What is needed is an exact copy of the lines in the entries below from the one holding "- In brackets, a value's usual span" through the one holding "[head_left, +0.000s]", pictures excluded.

(Records from a dataset)

********

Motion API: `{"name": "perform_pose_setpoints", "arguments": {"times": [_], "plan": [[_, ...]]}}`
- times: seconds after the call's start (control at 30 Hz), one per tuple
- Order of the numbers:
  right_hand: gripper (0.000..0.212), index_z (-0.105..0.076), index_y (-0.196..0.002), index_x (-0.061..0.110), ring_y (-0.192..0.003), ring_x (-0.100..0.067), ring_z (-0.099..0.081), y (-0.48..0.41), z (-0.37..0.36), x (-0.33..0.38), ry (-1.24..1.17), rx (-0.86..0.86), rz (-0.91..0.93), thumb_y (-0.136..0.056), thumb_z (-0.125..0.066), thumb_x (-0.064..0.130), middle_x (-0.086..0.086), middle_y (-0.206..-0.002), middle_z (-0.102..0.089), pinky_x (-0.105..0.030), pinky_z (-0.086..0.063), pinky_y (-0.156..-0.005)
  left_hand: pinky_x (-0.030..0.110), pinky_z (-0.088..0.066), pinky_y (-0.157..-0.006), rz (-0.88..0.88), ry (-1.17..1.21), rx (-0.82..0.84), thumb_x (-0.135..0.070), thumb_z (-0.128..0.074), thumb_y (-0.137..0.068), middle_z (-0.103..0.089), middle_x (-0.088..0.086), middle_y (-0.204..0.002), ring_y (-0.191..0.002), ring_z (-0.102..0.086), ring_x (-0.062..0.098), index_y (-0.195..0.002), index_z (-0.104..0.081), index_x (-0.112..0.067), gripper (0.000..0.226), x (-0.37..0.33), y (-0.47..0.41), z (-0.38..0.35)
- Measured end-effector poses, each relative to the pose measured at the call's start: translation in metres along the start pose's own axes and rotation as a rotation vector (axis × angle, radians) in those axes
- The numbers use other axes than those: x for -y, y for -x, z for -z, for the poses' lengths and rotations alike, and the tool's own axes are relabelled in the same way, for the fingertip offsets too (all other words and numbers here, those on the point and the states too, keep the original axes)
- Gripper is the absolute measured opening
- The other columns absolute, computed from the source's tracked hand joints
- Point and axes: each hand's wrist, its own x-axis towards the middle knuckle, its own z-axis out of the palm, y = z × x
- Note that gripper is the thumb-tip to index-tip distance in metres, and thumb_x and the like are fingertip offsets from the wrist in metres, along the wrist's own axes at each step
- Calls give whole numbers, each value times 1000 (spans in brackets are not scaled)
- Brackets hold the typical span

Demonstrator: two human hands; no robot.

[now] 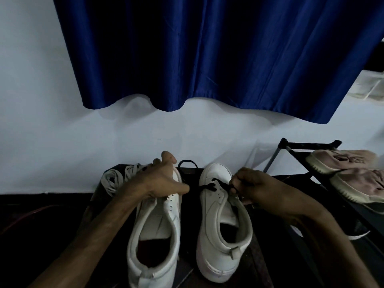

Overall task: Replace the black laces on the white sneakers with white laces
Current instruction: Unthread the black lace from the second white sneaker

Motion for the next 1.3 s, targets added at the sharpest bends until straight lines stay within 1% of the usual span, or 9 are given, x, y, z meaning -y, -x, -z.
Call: {"name": "perform_pose_setpoints", "arguments": {"times": [0.1,0.27,0.5,0.67,0.83,0.93,1.03,1.1,1.3], "plan": [[24,-62,-80,14,-82,-19,-59,-1,3,-2,-54,-4,2,-100,-51,18,-1,-86,-61,-46,-51,-83,40,-38,-106,-58,-110,7,-41,-74,-76,-35,4,-137,-127,-38,22,-137,-25,-25,79,-1,0,-4],[23,-59,-85,-2,-73,-6,-60,6,21,-5,-244,-33,-1,-101,-46,8,-1,-75,-60,-20,-51,-73,58,-8,-119,-312,-388,7,-39,-79,-75,-22,-3,-155,-145,-22,19,-149,-16,-28,98,-16,0,-9],[35,-68,-68,19,-70,-12,-54,-2,6,-4,-161,-8,101,-99,-54,14,1,-71,-63,-30,-43,-70,23,-33,-112,-608,233,307,-41,-92,-61,-33,-17,-151,-137,-34,0,-147,-23,-44,110,-46,8,-8],[36,-65,-66,24,-77,-12,-57,-10,-4,-11,-62,-100,196,-97,-56,7,2,-81,-62,-26,-44,-73,37,-44,-98,-478,-31,147,-79,-68,-62,-56,-14,-117,-115,-47,13,-116,-41,-34,75,-49,15,-31],[23,-68,-67,18,-84,3,-55,1,27,-13,-66,-220,306,-85,-68,33,7,-92,-57,-16,-42,-79,39,-9,-121,-467,-58,183,-80,-67,-62,-61,-20,-111,-119,-47,2,-108,-44,-35,69,-40,14,-28],[53,-70,-77,18,-91,0,-58,20,65,-21,-205,-272,308,-65,-73,69,13,-91,-60,-11,-44,-82,39,15,-120,-485,-73,185,-88,-59,-56,-62,-20,-116,-115,-49,-10,-103,-42,-36,72,-41,13,-28],[17,-70,-72,31,-97,-5,-59,22,79,-34,250,-330,225,-83,-65,42,7,-101,-60,-23,-43,-90,41,17,-119,-472,-55,190,-92,-54,-52,-61,-18,-124,-120,-47,-10,-103,-41,-38,76,-40,12,-29],[10,-69,-82,38,-91,-2,-59,15,70,-30,495,-350,186,-85,-70,28,6,-108,-60,-12,-43,-81,41,17,-119,-471,-32,206,-93,-51,-49,-57,-16,-134,-128,-43,-7,-105,-41,-38,79,-38,12,-30],[10,-74,-96,29,-88,-2,-56,-6,7,-1,468,-38,300,-90,-68,24,11,-104,-59,-12,-41,-78,41,15,-120,-503,16,242,-91,-54,-54,-51,-23,-132,-136,-32,-7,-124,-40,-35,91,-35,14,-28]]}}
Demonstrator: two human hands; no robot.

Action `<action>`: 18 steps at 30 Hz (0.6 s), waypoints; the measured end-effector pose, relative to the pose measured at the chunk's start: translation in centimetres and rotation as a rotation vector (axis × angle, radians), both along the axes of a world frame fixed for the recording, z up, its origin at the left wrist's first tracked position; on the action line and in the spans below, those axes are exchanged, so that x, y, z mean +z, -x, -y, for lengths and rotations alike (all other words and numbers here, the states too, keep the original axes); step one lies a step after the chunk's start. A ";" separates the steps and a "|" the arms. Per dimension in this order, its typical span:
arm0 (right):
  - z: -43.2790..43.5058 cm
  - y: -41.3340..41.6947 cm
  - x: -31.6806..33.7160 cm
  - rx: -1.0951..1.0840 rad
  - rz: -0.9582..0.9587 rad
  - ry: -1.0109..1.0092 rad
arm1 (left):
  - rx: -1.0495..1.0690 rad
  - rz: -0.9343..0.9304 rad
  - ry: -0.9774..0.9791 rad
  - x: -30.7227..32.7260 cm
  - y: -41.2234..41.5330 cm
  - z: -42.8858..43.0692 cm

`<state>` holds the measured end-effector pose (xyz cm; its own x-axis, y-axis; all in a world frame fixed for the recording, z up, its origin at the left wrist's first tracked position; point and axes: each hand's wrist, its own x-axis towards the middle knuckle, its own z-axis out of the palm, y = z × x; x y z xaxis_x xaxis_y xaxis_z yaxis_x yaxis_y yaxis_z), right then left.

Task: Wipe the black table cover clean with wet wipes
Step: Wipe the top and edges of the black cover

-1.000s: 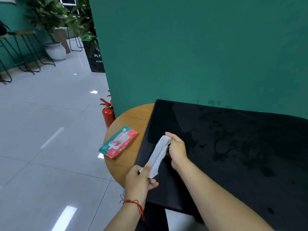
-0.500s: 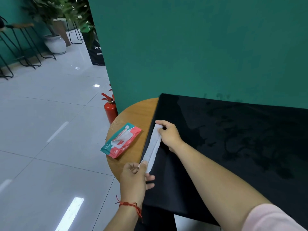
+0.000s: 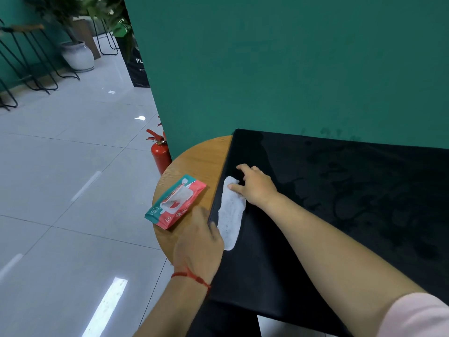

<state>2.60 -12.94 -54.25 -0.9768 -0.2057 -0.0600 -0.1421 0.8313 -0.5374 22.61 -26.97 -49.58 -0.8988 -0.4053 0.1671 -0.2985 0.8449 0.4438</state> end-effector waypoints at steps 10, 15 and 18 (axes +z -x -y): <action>-11.1 -6.0 -1.4 -0.102 -0.345 -0.159 | -0.439 0.102 0.059 -5.3 11.1 -3.8; -13.5 -7.2 -3.7 -0.126 -0.303 -0.218 | -0.498 0.206 0.314 -7.5 9.6 -4.9; -13.1 -7.1 -3.8 -0.118 -0.318 -0.263 | -0.615 0.215 0.307 -7.4 8.3 -6.6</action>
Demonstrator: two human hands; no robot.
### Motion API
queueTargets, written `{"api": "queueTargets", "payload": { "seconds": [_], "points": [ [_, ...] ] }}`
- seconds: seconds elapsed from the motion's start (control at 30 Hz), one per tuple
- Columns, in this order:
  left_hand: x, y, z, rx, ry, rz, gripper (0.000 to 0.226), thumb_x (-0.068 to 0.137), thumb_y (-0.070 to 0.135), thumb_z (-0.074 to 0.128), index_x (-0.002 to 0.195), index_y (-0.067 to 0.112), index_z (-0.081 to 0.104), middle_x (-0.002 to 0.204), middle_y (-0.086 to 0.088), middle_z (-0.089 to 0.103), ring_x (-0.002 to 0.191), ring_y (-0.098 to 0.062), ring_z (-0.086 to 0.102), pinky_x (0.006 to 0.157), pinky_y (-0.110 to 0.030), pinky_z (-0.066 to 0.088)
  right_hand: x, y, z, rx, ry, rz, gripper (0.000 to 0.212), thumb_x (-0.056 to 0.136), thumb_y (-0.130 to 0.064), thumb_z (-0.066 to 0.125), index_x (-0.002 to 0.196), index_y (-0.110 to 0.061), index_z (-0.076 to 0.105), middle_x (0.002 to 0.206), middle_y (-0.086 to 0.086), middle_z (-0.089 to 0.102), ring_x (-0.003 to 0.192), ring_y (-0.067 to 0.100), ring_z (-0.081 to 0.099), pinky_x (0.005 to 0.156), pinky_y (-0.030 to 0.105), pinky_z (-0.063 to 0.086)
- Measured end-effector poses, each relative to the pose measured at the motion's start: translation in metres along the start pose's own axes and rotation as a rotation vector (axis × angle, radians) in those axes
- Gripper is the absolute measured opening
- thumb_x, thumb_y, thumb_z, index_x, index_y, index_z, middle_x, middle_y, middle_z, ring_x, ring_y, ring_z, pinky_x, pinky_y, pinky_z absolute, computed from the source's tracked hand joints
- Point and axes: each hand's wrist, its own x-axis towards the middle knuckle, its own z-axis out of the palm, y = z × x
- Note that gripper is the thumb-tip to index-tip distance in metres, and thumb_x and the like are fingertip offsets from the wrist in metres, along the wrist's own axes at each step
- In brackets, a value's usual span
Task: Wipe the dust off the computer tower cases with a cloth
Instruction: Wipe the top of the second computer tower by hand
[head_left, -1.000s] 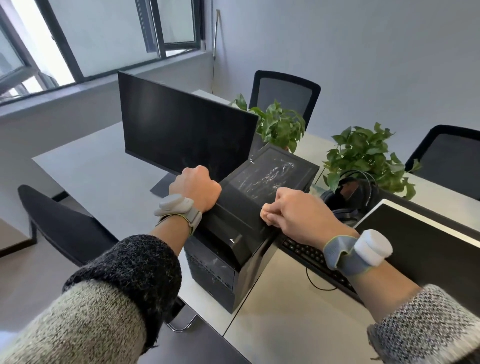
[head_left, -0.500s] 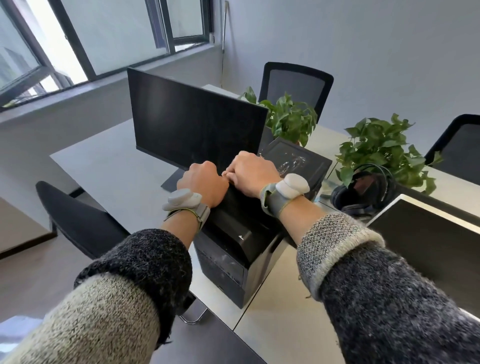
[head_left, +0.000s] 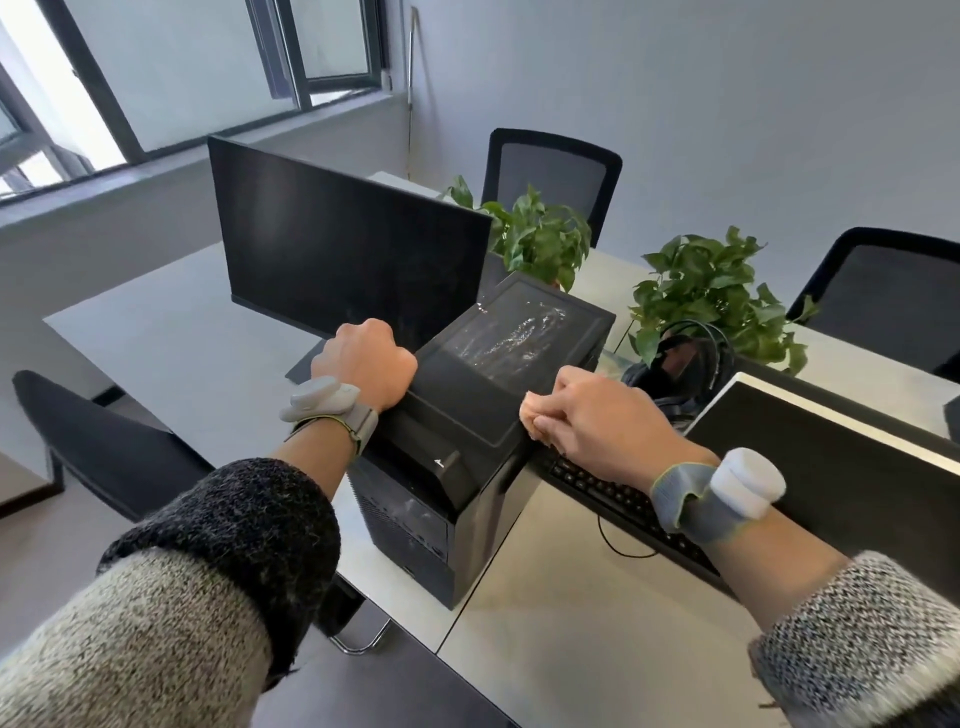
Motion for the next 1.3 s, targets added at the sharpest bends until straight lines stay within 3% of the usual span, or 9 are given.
{"api": "queueTargets", "payload": {
  "seconds": [0.13, 0.3, 0.43, 0.57, 0.77, 0.9, 1.03, 1.13, 1.3],
  "points": [
    [0.003, -0.002, 0.004, 0.013, 0.011, 0.01, 0.016, 0.087, 0.028, 0.052, 0.085, 0.022, 0.066, 0.085, -0.005, 0.061, 0.075, -0.03, 0.059, 0.069, -0.037, 0.052, 0.023, -0.004, -0.001, 0.006, -0.043, -0.013, 0.025, 0.105, -0.048, 0.053, 0.107, -0.037, 0.075, 0.1, -0.006, 0.05, 0.095, 0.025, 0.064, 0.079, 0.042, 0.055],
    [0.007, -0.004, 0.004, 0.014, 0.0, 0.006, 0.016, 0.088, 0.027, 0.052, 0.085, 0.022, 0.067, 0.083, -0.004, 0.061, 0.072, -0.026, 0.059, 0.069, -0.037, 0.056, 0.077, -0.031, -0.003, 0.074, -0.051, -0.025, 0.02, 0.103, -0.038, 0.059, 0.096, -0.035, 0.078, 0.089, -0.01, 0.046, 0.095, 0.025, 0.063, 0.081, 0.042, 0.054],
    [0.008, -0.001, 0.003, 0.037, 0.001, -0.001, 0.016, 0.09, 0.024, 0.053, 0.085, 0.02, 0.067, 0.08, -0.003, 0.058, 0.065, -0.021, 0.052, 0.06, -0.033, 0.046, 0.137, -0.057, 0.005, 0.145, 0.021, 0.023, 0.016, 0.098, -0.034, 0.065, 0.088, -0.034, 0.078, 0.11, -0.006, 0.067, 0.1, 0.03, 0.069, 0.083, 0.041, 0.055],
    [0.006, 0.001, 0.001, 0.063, 0.012, -0.001, 0.015, 0.089, 0.025, 0.053, 0.087, 0.019, 0.067, 0.083, -0.004, 0.06, 0.068, -0.024, 0.054, 0.064, -0.035, 0.049, 0.164, -0.068, 0.016, 0.204, 0.073, 0.068, 0.015, 0.097, -0.036, 0.066, 0.095, -0.027, 0.078, 0.116, -0.006, 0.069, 0.102, 0.029, 0.07, 0.077, 0.036, 0.05],
    [0.001, 0.006, -0.003, 0.055, 0.009, -0.023, 0.018, 0.089, 0.023, 0.054, 0.091, 0.017, 0.071, 0.082, -0.005, 0.056, 0.061, -0.022, 0.046, 0.063, -0.036, 0.042, 0.121, -0.056, 0.015, 0.155, 0.055, 0.047, 0.02, 0.102, -0.036, 0.055, 0.101, -0.029, 0.074, 0.109, -0.001, 0.055, 0.097, 0.032, 0.065, 0.076, 0.04, 0.047],
    [0.0, 0.005, -0.004, 0.036, -0.005, -0.026, 0.02, 0.089, 0.023, 0.053, 0.093, 0.017, 0.071, 0.092, -0.009, 0.061, 0.072, -0.028, 0.053, 0.067, -0.038, 0.045, 0.056, -0.033, 0.007, 0.123, 0.0, 0.039, 0.024, 0.105, -0.037, 0.051, 0.094, -0.039, 0.072, 0.098, -0.003, 0.046, 0.088, 0.028, 0.06, 0.073, 0.04, 0.045],
    [0.0, 0.004, -0.004, 0.02, -0.014, -0.025, 0.019, 0.09, 0.024, 0.053, 0.091, 0.018, 0.071, 0.092, -0.009, 0.061, 0.067, -0.025, 0.05, 0.067, -0.037, 0.045, 0.009, -0.008, 0.002, 0.092, 0.009, 0.076, 0.023, 0.108, -0.046, 0.049, 0.1, -0.042, 0.07, 0.098, -0.005, 0.046, 0.091, 0.027, 0.062, 0.075, 0.039, 0.047],
    [0.001, 0.002, -0.003, 0.03, -0.012, -0.041, 0.018, 0.089, 0.026, 0.053, 0.089, 0.019, 0.07, 0.09, -0.008, 0.06, 0.064, -0.023, 0.048, 0.066, -0.037, 0.044, 0.005, 0.001, 0.003, 0.104, -0.001, 0.081, 0.023, 0.107, -0.046, 0.051, 0.106, -0.04, 0.074, 0.101, -0.005, 0.049, 0.095, 0.025, 0.062, 0.074, 0.036, 0.044],
    [0.002, 0.002, -0.001, 0.048, -0.011, -0.035, 0.017, 0.089, 0.025, 0.053, 0.088, 0.019, 0.069, 0.087, -0.006, 0.06, 0.068, -0.025, 0.053, 0.065, -0.036, 0.045, 0.032, -0.003, 0.001, 0.1, -0.023, 0.037, 0.021, 0.103, -0.043, 0.057, 0.091, -0.038, 0.073, 0.089, -0.013, 0.044, 0.093, 0.019, 0.062, 0.08, 0.039, 0.051]
  ]
}}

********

Your response:
- In brackets, a value's usual span
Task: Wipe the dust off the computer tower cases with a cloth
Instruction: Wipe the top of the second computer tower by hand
[head_left, -1.000s] 
[head_left, -0.500s] 
[head_left, +0.000s] 

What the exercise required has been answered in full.